L’itinerario fra i musei italiani ci conduce a Brescia, presso  la Pinacoteca Tosio Martinengo: della sua collezione, il Ritratto di giovane con flauto di Giovanni Gerolamo Savoldo, è uno dei pezzi più noti. L’artista bresciano visse ben poco nella sua città natale, lasciata in giovane età per seguire gli incarichi di lavoro nelle diverse corti italiane. Di lui, non conosciamo né la data di nascita, da collocarsi a ogni modo fra il 1480 e il 1485 né quella di morte, successiva al 1548. Quanto al Ritratto, si pensa che sia stato dipinto intorno al 1525.

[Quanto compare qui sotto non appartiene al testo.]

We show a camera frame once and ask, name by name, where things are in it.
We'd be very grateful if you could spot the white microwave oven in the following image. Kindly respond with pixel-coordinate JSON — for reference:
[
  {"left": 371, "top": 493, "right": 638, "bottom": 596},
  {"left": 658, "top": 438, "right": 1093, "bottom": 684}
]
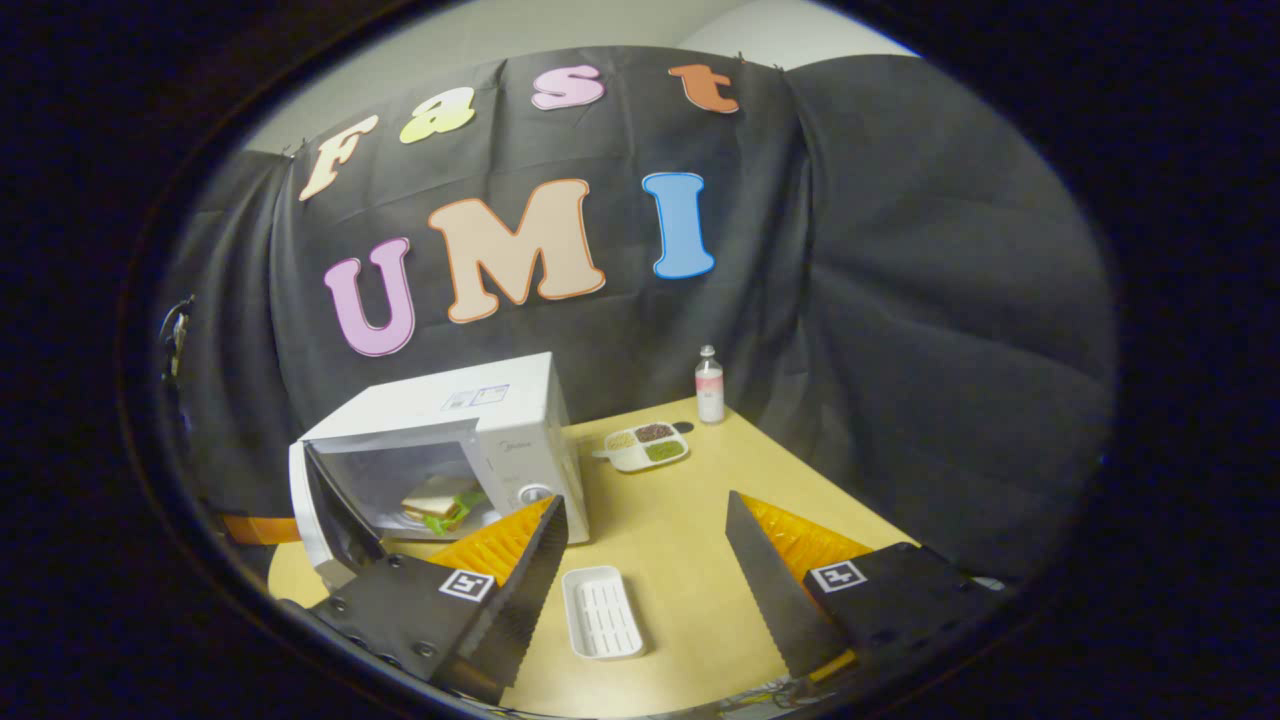
[{"left": 288, "top": 351, "right": 591, "bottom": 593}]

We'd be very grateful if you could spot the black backdrop cloth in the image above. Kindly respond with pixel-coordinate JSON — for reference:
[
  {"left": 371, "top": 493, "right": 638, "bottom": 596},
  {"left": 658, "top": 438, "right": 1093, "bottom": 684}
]
[{"left": 155, "top": 45, "right": 1119, "bottom": 591}]

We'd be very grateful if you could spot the clear bottle with pink label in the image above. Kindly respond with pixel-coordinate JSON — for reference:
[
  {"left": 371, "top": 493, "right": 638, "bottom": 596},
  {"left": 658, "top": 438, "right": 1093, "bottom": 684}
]
[{"left": 695, "top": 345, "right": 726, "bottom": 425}]

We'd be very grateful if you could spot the lettuce sandwich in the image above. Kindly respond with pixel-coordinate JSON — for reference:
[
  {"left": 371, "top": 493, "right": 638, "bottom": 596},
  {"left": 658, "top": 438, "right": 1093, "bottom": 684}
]
[{"left": 400, "top": 489, "right": 489, "bottom": 536}]

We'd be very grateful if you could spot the white ribbed tray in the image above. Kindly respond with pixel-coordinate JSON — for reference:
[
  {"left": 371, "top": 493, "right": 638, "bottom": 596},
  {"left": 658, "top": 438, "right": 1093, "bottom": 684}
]
[{"left": 561, "top": 565, "right": 647, "bottom": 661}]

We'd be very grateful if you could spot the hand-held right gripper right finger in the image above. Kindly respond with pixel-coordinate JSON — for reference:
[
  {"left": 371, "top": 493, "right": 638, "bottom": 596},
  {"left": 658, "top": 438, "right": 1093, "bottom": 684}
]
[{"left": 725, "top": 490, "right": 1006, "bottom": 683}]

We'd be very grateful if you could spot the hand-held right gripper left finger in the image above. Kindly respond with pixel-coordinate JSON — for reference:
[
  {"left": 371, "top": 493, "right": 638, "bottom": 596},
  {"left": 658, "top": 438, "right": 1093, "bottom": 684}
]
[{"left": 300, "top": 494, "right": 570, "bottom": 706}]

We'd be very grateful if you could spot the white divided plate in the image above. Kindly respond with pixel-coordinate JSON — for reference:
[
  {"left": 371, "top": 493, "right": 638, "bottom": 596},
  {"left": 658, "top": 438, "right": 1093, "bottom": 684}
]
[{"left": 592, "top": 421, "right": 691, "bottom": 474}]

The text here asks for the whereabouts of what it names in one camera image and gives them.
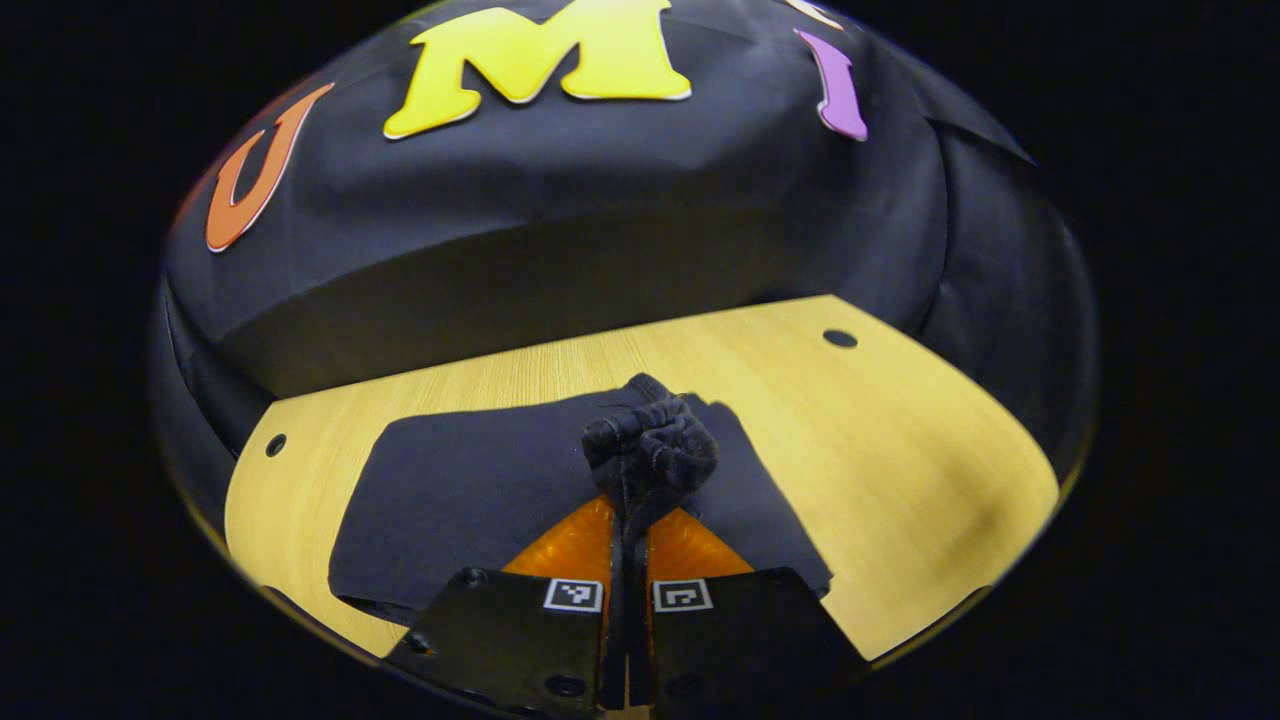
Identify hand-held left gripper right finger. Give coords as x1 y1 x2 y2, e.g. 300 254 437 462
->
629 505 871 717

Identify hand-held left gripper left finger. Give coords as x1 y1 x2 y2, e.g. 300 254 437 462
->
384 495 630 717

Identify dark grey jeans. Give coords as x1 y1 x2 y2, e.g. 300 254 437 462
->
328 373 834 627

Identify black backdrop cloth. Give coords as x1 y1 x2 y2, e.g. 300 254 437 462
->
150 0 1101 521

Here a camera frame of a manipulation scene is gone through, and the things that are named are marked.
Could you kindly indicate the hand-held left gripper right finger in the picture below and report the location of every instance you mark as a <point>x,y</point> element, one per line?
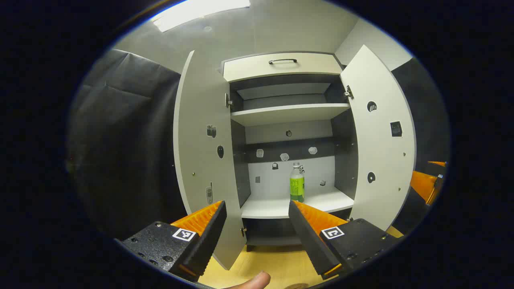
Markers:
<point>307,237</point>

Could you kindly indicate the black backdrop cloth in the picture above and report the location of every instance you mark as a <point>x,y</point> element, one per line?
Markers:
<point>120,140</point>

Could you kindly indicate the white cabinet drawer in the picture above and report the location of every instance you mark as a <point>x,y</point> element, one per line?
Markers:
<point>249,70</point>

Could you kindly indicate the white grey cabinet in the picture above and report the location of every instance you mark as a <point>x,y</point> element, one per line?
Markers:
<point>273,176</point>

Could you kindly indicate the white cabinet shelf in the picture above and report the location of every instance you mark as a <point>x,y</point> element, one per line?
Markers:
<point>289,114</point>

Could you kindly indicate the green label bottle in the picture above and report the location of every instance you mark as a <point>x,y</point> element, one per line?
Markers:
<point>297,186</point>

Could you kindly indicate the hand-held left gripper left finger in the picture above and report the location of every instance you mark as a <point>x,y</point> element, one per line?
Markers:
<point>209,237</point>

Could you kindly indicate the white cabinet door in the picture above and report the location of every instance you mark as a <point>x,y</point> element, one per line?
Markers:
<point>200,140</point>
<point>381,160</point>

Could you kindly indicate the ceiling light panel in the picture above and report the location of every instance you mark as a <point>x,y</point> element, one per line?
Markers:
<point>192,12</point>

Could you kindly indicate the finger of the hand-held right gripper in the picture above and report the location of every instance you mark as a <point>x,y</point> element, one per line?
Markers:
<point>423,186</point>
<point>437,163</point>

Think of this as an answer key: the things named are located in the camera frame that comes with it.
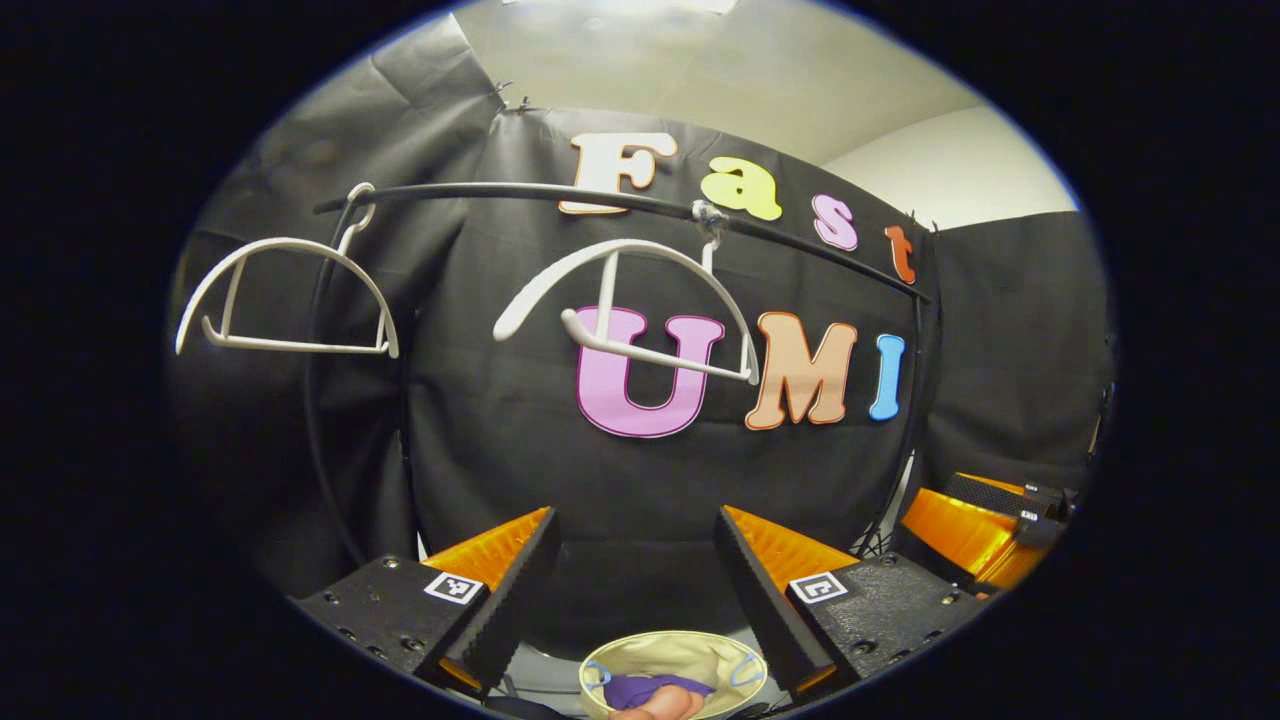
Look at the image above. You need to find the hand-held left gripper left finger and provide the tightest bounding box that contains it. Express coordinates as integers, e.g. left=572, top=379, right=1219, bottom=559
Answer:
left=290, top=507, right=563, bottom=698

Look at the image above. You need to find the white clothes hanger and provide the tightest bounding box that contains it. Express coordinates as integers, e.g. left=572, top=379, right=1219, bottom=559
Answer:
left=175, top=182, right=401, bottom=359
left=493, top=205, right=761, bottom=386

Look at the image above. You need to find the black backdrop cloth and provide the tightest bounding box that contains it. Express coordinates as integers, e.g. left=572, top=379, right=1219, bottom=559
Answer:
left=165, top=15, right=1116, bottom=651

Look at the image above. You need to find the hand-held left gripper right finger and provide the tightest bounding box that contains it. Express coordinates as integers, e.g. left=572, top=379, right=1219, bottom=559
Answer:
left=713, top=505, right=991, bottom=701

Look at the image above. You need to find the black clothes rack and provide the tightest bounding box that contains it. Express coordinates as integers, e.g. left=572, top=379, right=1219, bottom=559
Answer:
left=305, top=182, right=933, bottom=561

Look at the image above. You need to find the purple ribbed shirt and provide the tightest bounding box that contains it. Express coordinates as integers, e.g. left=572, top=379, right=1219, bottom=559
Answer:
left=600, top=673, right=716, bottom=711

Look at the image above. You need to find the beige laundry hamper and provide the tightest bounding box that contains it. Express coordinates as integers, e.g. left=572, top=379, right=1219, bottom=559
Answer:
left=578, top=630, right=769, bottom=720

Il quadro raffigura un giovane nel suo studio: è seduto, ha l’aria assorta, veste con eleganza, sfoggia un collo di pelliccia e porta un cappello a falde larghe, che proietta un’ombra sulla parte superiore del viso. Si volge verso lo spettatore nell’attimo che precede l’esecuzione di un brano. Le dita coprono i fori dello strumento, un flauto dolce soprano rinascimentale, dal disegno meno sottile ed elegante rispetto al suo omologo barocco. Davanti a sé, il giovane ha un libro aperto su cui sono riportate le quattro voci di una polifonia, due per pagina, com’era consuetudine nelle stampe dell’epoca; alla parete, è affisso uno spartito singolo in foglio, ripiegato. Sul libro si distingue l’incipit Regina Sanctissima; sul foglio appeso compare la firma dell’artista. Il musicologo Colin Slim ha identificato il brano: si tratta della parte di tenore di una frottola, O morte holà perché mi fugi, di Francesco Santa Croce Patavino. Il Patavino, compositore perlopiù di musica sacra, era un contemporaneo di Savoldo. Quanto al giovane flautista, non dobbiamo immaginarlo come un musico di professione, ma piuttosto come un dilettante. La pratica strumentale era diffusa anche fra i pittori, primo fra tutti Giorgione, apprezzato liutista, al quale, inizialmente, era stata attribuita la paternità del dipinto. Non è da escludere che lo stesso Savoldo, fosse in grado di suonare uno strumento. Ma qual è la melodia che il giovane, da lui raffigurato, si accinge a eseguire?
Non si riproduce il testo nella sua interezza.